A handful of character actors and an Oscar-winner walk into an abandoned factory, decked out in the finest ’70s polyester suits and most garish wigs imaginable. They’re all packing heat. Most of them have brought their baddest attitudes as well, the kind of hair-trigger tempers that might seem unwelcome when purchasing several crates of machine guns. It seems like things will go wrong, and quickly enough, they do, pitting a gang of IRA terrorists against a cadre of weapons dealers in a drawn-out standoff. In this film, Free Fire, almost every second sees its well-rounded ensemble ducking behind pillars and firing potshots at each other. But it’s not telling much of a story.
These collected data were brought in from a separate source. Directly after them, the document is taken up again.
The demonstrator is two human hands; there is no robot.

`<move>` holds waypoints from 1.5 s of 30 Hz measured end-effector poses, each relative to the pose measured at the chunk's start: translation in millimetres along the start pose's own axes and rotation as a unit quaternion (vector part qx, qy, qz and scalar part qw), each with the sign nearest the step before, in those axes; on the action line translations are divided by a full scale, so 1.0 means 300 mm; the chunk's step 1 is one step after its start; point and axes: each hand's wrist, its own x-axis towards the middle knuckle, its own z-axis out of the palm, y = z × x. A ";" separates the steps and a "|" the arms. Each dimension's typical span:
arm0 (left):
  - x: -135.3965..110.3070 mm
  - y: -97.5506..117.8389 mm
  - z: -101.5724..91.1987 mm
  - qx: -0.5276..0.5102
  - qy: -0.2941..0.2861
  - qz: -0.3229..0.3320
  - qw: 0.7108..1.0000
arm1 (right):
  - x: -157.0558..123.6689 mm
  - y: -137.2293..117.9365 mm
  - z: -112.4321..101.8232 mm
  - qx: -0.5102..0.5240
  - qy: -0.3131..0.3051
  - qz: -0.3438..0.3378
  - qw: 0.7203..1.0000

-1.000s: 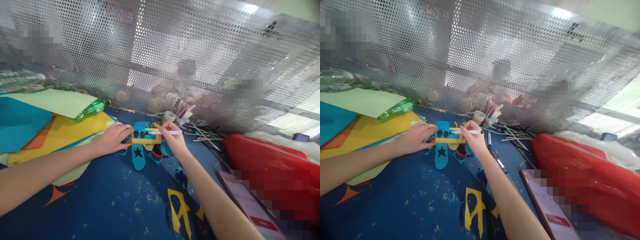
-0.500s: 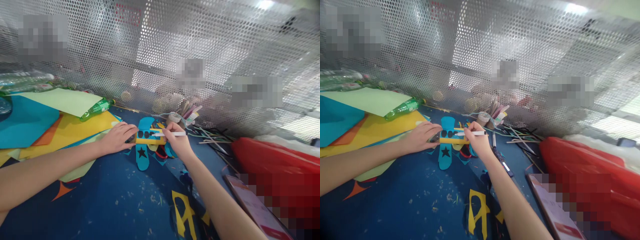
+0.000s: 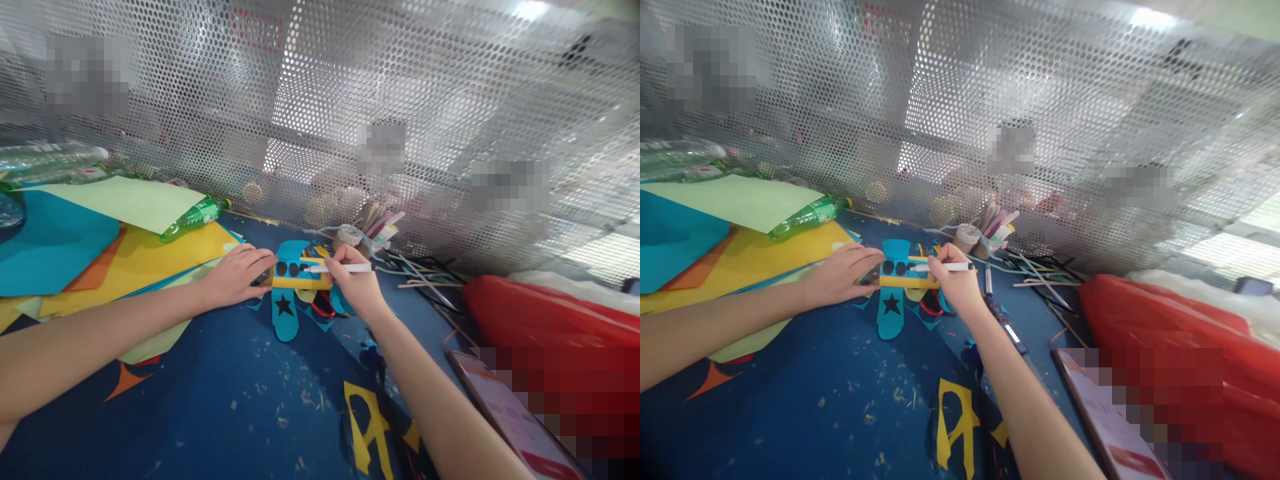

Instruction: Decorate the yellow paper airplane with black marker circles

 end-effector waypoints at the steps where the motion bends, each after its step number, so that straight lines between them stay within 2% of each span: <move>1: 0.000 0.000 -0.001 0.001 -0.002 0.000 1.000 | 0.000 0.000 -0.001 -0.002 0.001 -0.001 1.000; 45: 0.006 0.005 -0.010 -0.008 -0.004 0.004 1.000 | -0.001 -0.010 -0.009 -0.007 -0.013 0.011 1.000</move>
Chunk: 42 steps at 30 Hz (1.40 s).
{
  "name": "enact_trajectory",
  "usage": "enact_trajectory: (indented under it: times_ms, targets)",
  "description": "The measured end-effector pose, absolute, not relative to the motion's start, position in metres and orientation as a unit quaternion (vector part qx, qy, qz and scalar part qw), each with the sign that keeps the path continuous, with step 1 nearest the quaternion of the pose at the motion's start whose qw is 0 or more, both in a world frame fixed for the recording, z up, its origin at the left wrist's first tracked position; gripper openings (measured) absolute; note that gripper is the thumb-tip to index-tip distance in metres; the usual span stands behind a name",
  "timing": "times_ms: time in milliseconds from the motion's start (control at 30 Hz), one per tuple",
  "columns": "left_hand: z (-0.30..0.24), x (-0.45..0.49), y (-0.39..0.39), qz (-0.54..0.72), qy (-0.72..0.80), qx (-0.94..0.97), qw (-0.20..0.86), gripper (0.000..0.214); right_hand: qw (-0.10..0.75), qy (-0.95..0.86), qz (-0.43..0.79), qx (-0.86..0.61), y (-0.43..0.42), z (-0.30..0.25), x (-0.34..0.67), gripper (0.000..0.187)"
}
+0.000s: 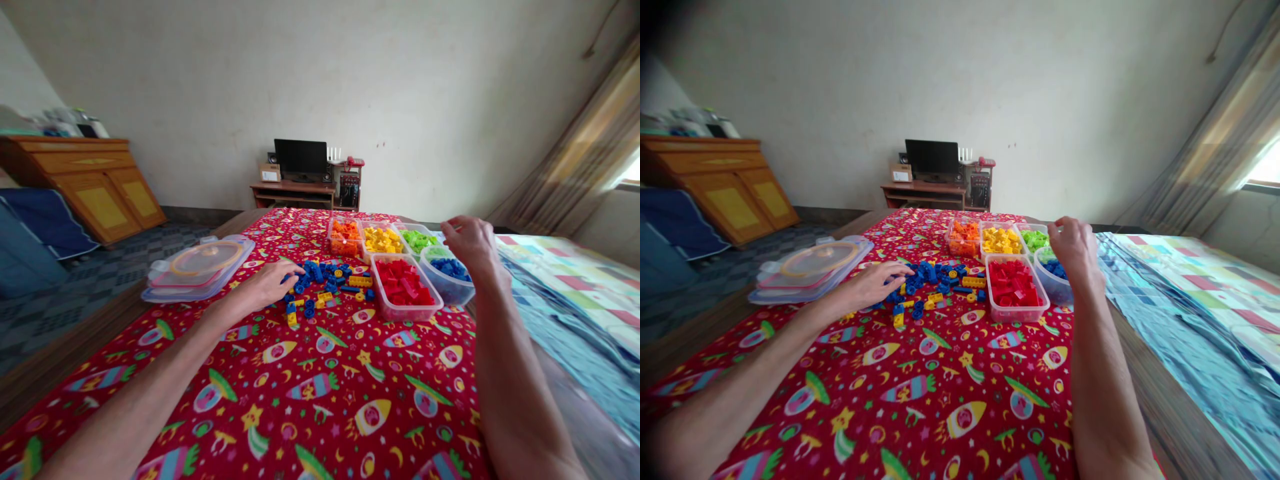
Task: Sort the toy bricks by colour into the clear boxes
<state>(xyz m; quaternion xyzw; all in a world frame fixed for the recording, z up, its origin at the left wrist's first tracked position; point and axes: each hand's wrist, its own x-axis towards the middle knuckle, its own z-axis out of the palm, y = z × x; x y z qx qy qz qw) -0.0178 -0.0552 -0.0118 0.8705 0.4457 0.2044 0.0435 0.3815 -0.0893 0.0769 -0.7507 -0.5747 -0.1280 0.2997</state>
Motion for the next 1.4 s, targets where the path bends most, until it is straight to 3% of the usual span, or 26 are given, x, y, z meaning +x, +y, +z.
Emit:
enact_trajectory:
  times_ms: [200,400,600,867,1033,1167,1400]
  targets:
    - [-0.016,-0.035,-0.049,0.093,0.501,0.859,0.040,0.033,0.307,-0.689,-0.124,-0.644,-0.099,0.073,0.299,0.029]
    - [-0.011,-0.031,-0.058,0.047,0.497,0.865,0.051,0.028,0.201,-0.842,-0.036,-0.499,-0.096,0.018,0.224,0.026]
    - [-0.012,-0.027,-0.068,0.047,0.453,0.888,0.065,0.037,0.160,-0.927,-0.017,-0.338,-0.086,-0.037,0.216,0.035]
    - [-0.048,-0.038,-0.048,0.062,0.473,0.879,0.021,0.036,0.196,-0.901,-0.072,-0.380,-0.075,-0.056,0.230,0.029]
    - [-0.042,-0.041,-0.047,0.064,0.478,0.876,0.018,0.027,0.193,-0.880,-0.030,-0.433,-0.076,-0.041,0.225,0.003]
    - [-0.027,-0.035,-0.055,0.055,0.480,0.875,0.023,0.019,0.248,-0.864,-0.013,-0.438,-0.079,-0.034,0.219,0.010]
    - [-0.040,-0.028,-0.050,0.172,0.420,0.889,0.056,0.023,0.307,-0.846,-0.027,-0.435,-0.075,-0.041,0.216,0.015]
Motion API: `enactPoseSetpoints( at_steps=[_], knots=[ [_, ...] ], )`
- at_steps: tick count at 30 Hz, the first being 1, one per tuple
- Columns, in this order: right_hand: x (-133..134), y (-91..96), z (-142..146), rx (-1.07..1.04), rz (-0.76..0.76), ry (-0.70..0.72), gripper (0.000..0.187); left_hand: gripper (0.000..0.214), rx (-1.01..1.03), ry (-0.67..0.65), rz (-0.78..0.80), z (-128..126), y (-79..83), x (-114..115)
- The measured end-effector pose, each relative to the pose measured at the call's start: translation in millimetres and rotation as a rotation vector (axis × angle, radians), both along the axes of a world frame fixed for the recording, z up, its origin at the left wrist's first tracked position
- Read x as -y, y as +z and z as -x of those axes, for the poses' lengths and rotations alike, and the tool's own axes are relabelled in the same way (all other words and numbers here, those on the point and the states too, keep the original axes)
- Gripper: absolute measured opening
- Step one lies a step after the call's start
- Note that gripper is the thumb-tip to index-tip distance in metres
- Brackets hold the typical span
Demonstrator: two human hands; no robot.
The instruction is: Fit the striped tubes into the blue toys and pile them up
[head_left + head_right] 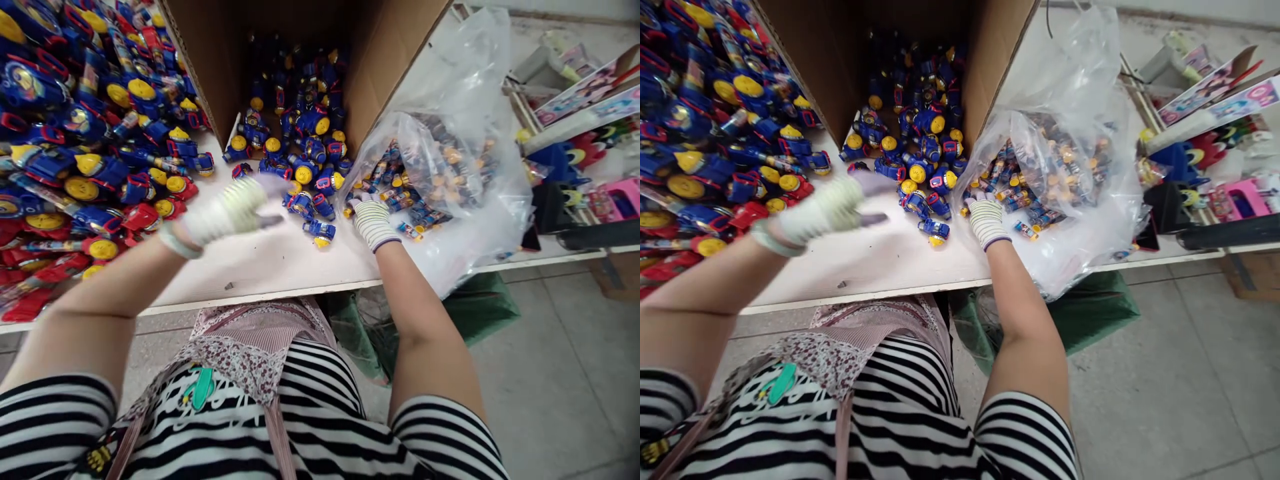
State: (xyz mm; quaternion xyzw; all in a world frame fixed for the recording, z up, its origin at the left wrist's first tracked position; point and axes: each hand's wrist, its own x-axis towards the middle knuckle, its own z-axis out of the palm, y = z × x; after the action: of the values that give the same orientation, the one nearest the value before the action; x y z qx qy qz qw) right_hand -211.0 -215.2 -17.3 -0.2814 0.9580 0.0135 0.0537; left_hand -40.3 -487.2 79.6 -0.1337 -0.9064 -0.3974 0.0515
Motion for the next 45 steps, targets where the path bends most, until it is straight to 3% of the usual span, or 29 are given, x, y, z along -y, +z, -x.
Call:
enactPoseSetpoints(
  at_steps=[2,3,5,7,9,12,14,17,23,27,30,34,36,39,41,45],
  knots=[
    [-3.1,3.1,-1.2,0.005,-0.007,0.009,0.035,0.061,0.067,-0.219,0.251,19.2,-15.4,-42.8],
    [-7.4,5.3,-3.5,0.006,-0.006,0.017,0.036,0.067,0.109,-0.266,0.378,26.8,-24.0,-64.1],
    [-19.7,9.3,-12.7,0.011,0.024,0.017,0.039,0.066,0.204,-0.275,0.547,37.4,-40.0,-97.4],
    [-33.6,11.5,-29.2,0.030,0.146,-0.016,0.042,0.057,0.258,-0.265,0.540,39.6,-52.3,-108.8],
    [-43.5,11.6,-52.8,0.076,0.370,-0.044,0.046,0.052,0.263,-0.188,0.307,32.8,-59.4,-97.6],
    [-39.7,11.3,-95.3,0.169,0.632,0.010,0.047,0.055,0.307,0.052,-0.317,13.1,-60.4,-61.1],
    [-23.9,13.3,-121.0,0.230,0.679,0.071,0.044,0.055,0.359,0.146,-0.685,-0.2,-57.3,-41.7],
    [6.7,20.3,-145.3,0.248,0.652,0.109,0.046,0.057,0.356,0.176,-0.930,-14.9,-52.0,-31.4],
    [40.1,44.3,-155.5,0.192,0.337,0.144,0.049,0.054,0.237,0.276,-0.880,-29.9,-43.1,-32.3],
    [46.0,54.6,-162.5,0.225,0.285,0.141,0.045,0.051,0.166,0.297,-0.869,-37.8,-44.2,-34.0],
    [48.8,48.1,-168.7,0.375,0.502,0.064,0.047,0.053,0.092,0.279,-0.821,-42.6,-48.4,-34.7],
    [52.4,33.9,-168.4,0.970,0.866,0.019,0.071,0.057,0.040,0.206,-0.737,-43.4,-49.1,-27.9],
    [54.5,33.2,-165.0,1.040,0.888,0.011,0.075,0.057,0.049,0.210,-0.676,-40.5,-47.6,-24.2],
    [57.3,37.7,-164.8,0.691,0.790,-0.021,0.064,0.052,0.053,0.306,-0.636,-36.6,-47.9,-25.3],
    [59.8,38.3,-172.6,0.647,0.792,-0.044,0.058,0.051,0.056,0.342,-0.652,-37.7,-49.9,-28.7],
    [72.9,30.1,-192.6,1.261,1.049,-0.089,0.057,0.055,0.068,0.248,-0.705,-45.5,-44.9,-15.8]
  ],
)
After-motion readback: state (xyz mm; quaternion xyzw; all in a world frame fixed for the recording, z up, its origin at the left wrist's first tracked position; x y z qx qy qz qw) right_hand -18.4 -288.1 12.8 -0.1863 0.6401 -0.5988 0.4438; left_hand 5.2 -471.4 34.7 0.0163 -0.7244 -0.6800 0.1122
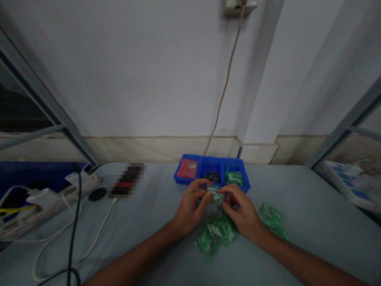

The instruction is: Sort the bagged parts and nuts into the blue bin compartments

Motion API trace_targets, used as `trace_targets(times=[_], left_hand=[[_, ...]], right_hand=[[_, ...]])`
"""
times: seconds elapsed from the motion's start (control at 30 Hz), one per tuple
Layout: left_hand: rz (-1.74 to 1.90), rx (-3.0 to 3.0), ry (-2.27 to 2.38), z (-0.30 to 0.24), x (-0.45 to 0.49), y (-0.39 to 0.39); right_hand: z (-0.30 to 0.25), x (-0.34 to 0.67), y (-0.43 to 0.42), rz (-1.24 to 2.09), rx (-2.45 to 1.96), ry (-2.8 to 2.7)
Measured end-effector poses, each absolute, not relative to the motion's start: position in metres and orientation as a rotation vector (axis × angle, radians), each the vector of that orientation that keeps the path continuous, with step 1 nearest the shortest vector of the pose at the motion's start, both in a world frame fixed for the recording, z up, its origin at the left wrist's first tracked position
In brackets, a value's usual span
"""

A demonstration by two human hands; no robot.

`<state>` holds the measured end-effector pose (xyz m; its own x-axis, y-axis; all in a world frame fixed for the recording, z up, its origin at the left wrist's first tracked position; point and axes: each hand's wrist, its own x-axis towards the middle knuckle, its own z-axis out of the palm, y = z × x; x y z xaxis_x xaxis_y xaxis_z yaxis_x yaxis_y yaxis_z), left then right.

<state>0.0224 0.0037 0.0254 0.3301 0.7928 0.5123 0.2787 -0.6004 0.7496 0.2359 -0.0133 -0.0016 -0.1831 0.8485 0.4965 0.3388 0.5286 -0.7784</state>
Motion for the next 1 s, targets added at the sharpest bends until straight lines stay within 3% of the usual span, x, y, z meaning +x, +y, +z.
trace_targets(times=[0.23, 0.47, 0.73, 0.9, 1.0], left_hand=[[1.232, 2.189, 0.856, 0.024, 0.020, 0.005], [1.184, 2.295, 0.807, 0.016, 0.022, 0.003], [1.205, 2.221, 0.928, 0.016, 0.022, 0.008], [1.259, 2.155, 0.994, 0.018, 0.023, 0.008], [1.213, 2.157, 1.034, 0.019, 0.023, 0.007]], right_hand=[[-0.002, 0.237, -0.012, 0.655, -1.043, -1.656], [-0.007, 0.231, -0.011, 0.956, -1.047, -1.389], [-0.002, 0.234, -0.016, 0.916, -1.051, -1.561], [0.002, 0.235, -0.016, 0.631, -1.007, -1.709], [0.001, 0.233, -0.019, 0.696, -1.031, -1.707]])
Free Fire comes from Ben Wheatley, a British director adept at mixing grim horror and brutal violence with sly humor and cinematic verve. His last effort, High-Rise, was a grim, mind-warping adaptation of J.G. Ballard’s novel, but one that seemed to intentionally hold the audience at a distance. From its period setting to its absurdly straightforward premise, Free Fire seems designed to have more fun, to offer ultraviolent thrills in a confined setting and rack up the tension in real time. Instead, once the bullets start flying, everything grinds to a halt.

This is not the Shakespearean comedy of fungible alliances and eagerly batted repartee that I hoped for going in. Free Fire is a pure slog—a loud, brutish, gritty mini-spectacle that’s impressive only in its devotion to simplicity. As the action begins, there are the IRA guys on one side and the arms dealers on the other, with free agent Justine (Brie Larson), a go-between who set up the meeting, in the middle. Once those battle lines are drawn, there really isn’t any more story to tell: Wheatley’s film, co-written (as most of his movies are) with his wife Amy Jump, feels like straight-up trench warfare.

The leader of the IRA side is Chris (Cillian Murphy), a cold-eyed soldier type who’s all business. He’s accompanied by the even less charming Frank (Michael Smiley, a Wheatley regular) and dim-witted bagboys Stevo (Sam Riley) and Bernie (Enzo Cilenti). They’re buying from hotheaded weapons dealer Vernon (Sharlto Copley, resplendent in a tacky wide-collared shirt), who’s assisted by the supercilious Ord (Armie Hammer), the hippie-haired Harry (Jack Reynor), and the gruff Martin (Babou Ceesay). A personal misunderstanding builds to a violent confrontation, and just as quickly as some bags of money have been exchanged for a few crates of firearms, everyone go to war, with Justine serving as a sort of neutral party.

Wheatley and Jump’s overarching storytelling point quickly makes itself clear: These preening men are fools all too ready to destroy everything around them, be it in the name of politics, money, or psychotic pride. Put a gun in their hands, and everyone around them is sure to quickly sustain several flesh wounds, if not worse. Justine is the film’s level-headed operator for a reason—as the only female character, she seems very used to navigating pile-ups of male ego with little more than an eye-roll. Larson is the best thing about the film, but she’s punching below her weight, serving mostly as a prop to back up a larger point, rather than getting to craft an actual character from the ground up.

In fact, nobody in this film is playing an actual character; it’s all archetypes and hairstyles. Everyone’s defined by some personal accessory, from Ord’s lustrous beard to Vernon’s jutting shoulder pads to Harry’s porkpie hat. If you’re making a Tarantino-esque chamber piece, I should be able to name at least one character after seeing your film without checking IMDB. As Free Fire wound from tense beginning to bloody middle to grim end, I still could only identify everyone as the actor playing them. Copley stands out for the usual reason—he’s completely unafraid to chew every bit of scenery around him. While that’s usually painful to watch, here it’s a minor blessing, if only because he’s trying to do something different.

Calling a film “Tarantino-esque,” especially when it’s from as established a filmmaker as Wheatley, might seem cheap. But it’s hard not to long for the ridiculous crackle of that director’s dialogue when watching a movie that’s basically an extended standoff. Wheatley and Jump’s script is brusque and to the point, taking no time to linger on any detail besides where the money is, where the guns are, and which character’s going to try running across the factory floor to try and collect one or the other. The ’70s setting seems entirely superfluous, except for the fact that it means nobody has a cellphone to call for backup. As the bullets continue to whiz around the room, and the ensemble suffers an alarming number of minor injuries, even the idea that this is style over substance goes out the window. Free Fire is not much more than a 90-minute marathon, an ear-splitting exercise that’ll leave you with a headache, but little else.